Marcando presença no Dia Nacional de Luta pela Saúde dos Funcionários do BB, os bancários capixabas realizaram ato em frente ao Banco do Brasil da Praça Pio XII

Foto: Zanete Dadalto

Os bancários capixabas realizaram ato em frente ao Banco do Brasil da Praça Pio XII nesta quinta-feira, 27, marcando presença no Dia Nacional de Luta pela Saúde dos Funcionários do BB. Vestidos de roupas na cor preta, com cartazes, faixas e balões, diretores do Sindicato denunciaram o relaxamento, por parte da direção do banco, dos protocolos para evitar a disseminação da covid-19 nas unidades do Banco do Brasil.

Medidas como afastamento dos bancários aos primeiros sinais de contaminação pelo vírus SARS-CoV-2, fechamento da agência para sanitização e manutenção do rodízio de funcionários foram abandonadas pelo banco. Além disso, os funcionários continuam sendo pressionados a cumprir metas de produção num momento em que precisam recuar no contato com os clientes para proteger a saúde.

“Nós estamos aqui em protesto contra as condições de trabalho, contra a pressão e o assédio por metas. Queremos lembrar à direção do Banco do Brasil que a pandemia não acabou. É obrigação do BB zelar pela saúde dos trabalhadores e não visar somente o lucro”, afirmou a diretora do Sindicato Goretti Barone.

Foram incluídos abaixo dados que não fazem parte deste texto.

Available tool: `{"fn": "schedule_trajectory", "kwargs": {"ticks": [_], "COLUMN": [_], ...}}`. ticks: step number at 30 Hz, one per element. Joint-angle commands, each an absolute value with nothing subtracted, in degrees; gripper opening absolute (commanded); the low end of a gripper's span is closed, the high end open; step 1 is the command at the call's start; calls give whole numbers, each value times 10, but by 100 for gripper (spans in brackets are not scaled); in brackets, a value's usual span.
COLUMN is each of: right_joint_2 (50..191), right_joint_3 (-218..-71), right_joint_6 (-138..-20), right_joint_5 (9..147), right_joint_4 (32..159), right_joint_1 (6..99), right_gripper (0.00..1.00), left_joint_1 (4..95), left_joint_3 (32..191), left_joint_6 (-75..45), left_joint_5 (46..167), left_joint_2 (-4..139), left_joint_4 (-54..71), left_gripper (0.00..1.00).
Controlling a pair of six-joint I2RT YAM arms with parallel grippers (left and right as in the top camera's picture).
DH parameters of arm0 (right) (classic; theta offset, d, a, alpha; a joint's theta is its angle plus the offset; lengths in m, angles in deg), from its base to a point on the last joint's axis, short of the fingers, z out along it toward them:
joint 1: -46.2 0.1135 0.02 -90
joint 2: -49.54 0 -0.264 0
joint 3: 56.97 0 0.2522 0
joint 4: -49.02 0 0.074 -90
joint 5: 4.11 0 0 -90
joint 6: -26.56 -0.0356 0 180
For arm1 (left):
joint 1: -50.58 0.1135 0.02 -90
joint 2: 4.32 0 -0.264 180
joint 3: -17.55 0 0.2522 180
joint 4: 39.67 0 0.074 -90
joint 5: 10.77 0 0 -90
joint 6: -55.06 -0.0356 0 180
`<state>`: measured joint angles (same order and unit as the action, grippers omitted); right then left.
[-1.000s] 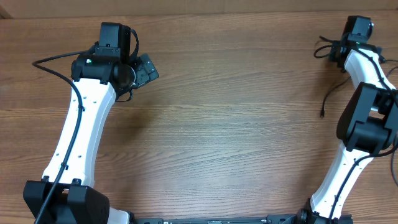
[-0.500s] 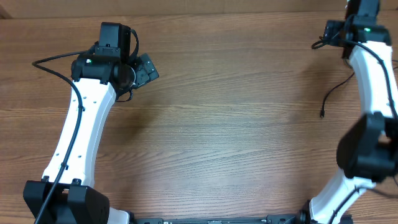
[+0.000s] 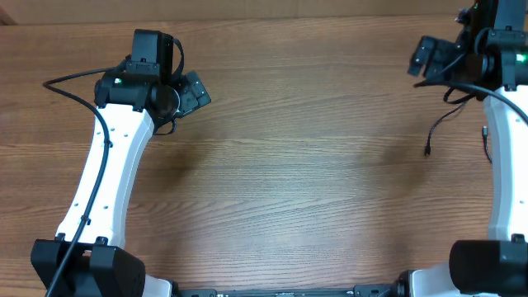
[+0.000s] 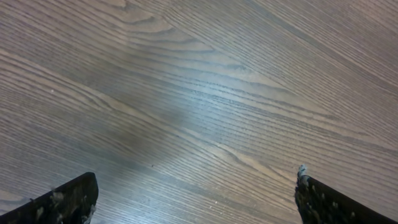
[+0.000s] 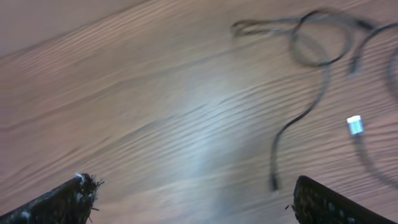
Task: Untangle cables
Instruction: 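Release the cable at the right edge and raise the right gripper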
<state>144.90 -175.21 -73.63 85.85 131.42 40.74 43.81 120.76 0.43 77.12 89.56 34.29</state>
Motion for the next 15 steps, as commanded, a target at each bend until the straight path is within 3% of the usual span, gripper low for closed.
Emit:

Segundo ela, por conta do não cumprimento dos protocolos, há uma explosão de casos de covid-19 no Banco do Brasil. “Já pautamos na mesa da Fenaban [Federação Nacional dos Bancos] a necessidade dos cuidados. É preciso exigir o passaporte da vacina para clientes e funcionários, reduzir o tempo de atendimento ao público e cumprir os protocolos da Organização Mundial da Saúde. Conclamamos também todos trabalhadores e trabalhadoras que cuidem de si e dos seus colegas, que procurem fazer o melhor para que a gente saia dessa pandemia com menos adoecimento e sequelas”, afirmou.

Fala cliente

Para o policial militar reformado e cliente do BB João Batista Ramos de Almeida, “a segurança em relação à pandemia está fraca” nas agências. “Sou cliente há muito tempo. O Banco do Brasil é respeitado, atende muito bem, me sinto feliz pelo tratamento que recebo. Mas os governantes têm que olhar com mais carinho para funcionários e clientes porque essa doença mata. Perder um amigo dói muito”, afirmou. Perguntado sobre as deficiências que percebe, ele afirmou: “É muita gente e não tem muito espaço para clientes e funcionários. A pessoa deveria ser atendida com horário marcado, tanto o idoso quanto os demais”.

A diretora do Sindicato Rita Lima ressaltou durante o ato na Pio XII “a postura desumana da direção do BB não só com os funcionários, mas com os clientes” ao desrespeitar os protocolos de saúde. “É bom que vocês saibam para que redobrem os cuidados individuais”, falou ela aos clientes que aguardavam na fila para entrar na agência. E continuou: “essa cepa tem alto nível de contaminação. O banco é uma caixa de cimento fechada com ar condicionado. Se tem uma pessoa doente, o vírus vai ficar circulando ali. Não tirem a máscara em hipótese alguma e limpem as mãos”.

Rita Lima lembrou que o BB “está tendo uma postura negacionista” diante da pandemia ao não cumprir protocolos, não isolar as pessoas nos primeiros sintomas e não exigir passaporte vacinal. “Se não tirar a pessoa com sintoma de circulação, aumenta a propagação do vírus. Os bancários estão trabalhando com medo de se contaminar, com medo de morrer. Além disso, querem que os trabalhadores cumpram metas absurdas em plena pandemia”, reafirmou.

Favorecimento

Idelmar Casagrande, diretor do Sindicato e da Intersindical, falou da rotina de protestos no BB, resultado da política do Governo Bolsonaro que não respeita trabalhadores e clientes e negligencia os cuidados com a doença. Casagrande lembrou da utilização do banco público para o favorecimento dos grandes proprietários rurais ao reduzir o valor das dívidas desse segmento.

“O Banco do Brasil existe para dar suporte ao desenvolvimento do país, para financiar a pequena propriedade, que é o setor da agricultura que mais contribui na produção de alimentos. Esses estão à mingua por falta de condições de trazer seus alimentos para a cidade por conta da pandemia. Enquanto isso, a direção do BB quer investir nos grandes proprietários que plantam soja para tratar cavalo na Europa”. E complementou: “Estaremos em luta enquanto o BB não respeitar clientes e bancários e deixar de cumprir com seu papel social de investir no desenvolvimento do país”.